Le matériel clinique rassemblé a d’autre part mis en évidence la difficulté de devoir faire face à une perte dont on ignore la durée. Cette incertitude est l’une des caractéristiques importantes du travail du deuil exigé par la perte d’emploi comme l’ont mis en évidence plusieurs parcours. On a vu l’oscillation mortifère dans laquelle s’enferme M. Poena, oscillation traduisant un clivage entre l’acceptation et le refus de la perte incompatible avec la gestion de la perte et source d’incompréhension de la part de l’entourage.

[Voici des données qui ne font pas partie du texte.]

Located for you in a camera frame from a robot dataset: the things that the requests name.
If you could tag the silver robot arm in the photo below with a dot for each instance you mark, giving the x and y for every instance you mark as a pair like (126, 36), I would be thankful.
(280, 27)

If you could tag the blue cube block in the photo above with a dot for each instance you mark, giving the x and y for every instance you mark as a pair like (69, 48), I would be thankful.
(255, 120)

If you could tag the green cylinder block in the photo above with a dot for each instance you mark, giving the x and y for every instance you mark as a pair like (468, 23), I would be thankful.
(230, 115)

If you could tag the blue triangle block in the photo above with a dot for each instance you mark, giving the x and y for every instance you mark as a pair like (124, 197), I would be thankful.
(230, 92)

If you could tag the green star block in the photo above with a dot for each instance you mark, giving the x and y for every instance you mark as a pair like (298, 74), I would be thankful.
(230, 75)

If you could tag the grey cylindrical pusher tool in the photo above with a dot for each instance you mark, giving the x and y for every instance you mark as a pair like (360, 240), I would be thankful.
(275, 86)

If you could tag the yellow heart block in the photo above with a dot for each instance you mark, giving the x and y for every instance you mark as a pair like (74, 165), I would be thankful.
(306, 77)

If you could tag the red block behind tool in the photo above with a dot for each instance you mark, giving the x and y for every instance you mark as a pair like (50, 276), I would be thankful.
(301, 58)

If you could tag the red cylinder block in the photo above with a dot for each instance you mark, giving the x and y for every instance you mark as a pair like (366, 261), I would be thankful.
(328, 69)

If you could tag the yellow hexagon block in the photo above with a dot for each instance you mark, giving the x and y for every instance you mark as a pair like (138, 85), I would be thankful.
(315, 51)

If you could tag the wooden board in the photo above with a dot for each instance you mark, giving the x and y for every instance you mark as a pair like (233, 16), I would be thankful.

On a vu également avec Mme Herbaud que cette absence de butée du réel confronte à l’angoisse d’une déception toujours renouvelée. Par crainte du traumatisme cumulatif que représente une recherche infructueuse, cette chômeuse « préfère » renoncer à tout espoir, quitte à renoncer également à elle-même. Le parcours de Mme Canna nous a par ailleurs montré que la certitude du non-retour à l’emploi posée par la déclaration d’inaptitude définitive pouvait être une condition favorable au processus du deuil, même si elle ne dispensait pas le sujet d’un travail de gestion de la perte long et douloureux.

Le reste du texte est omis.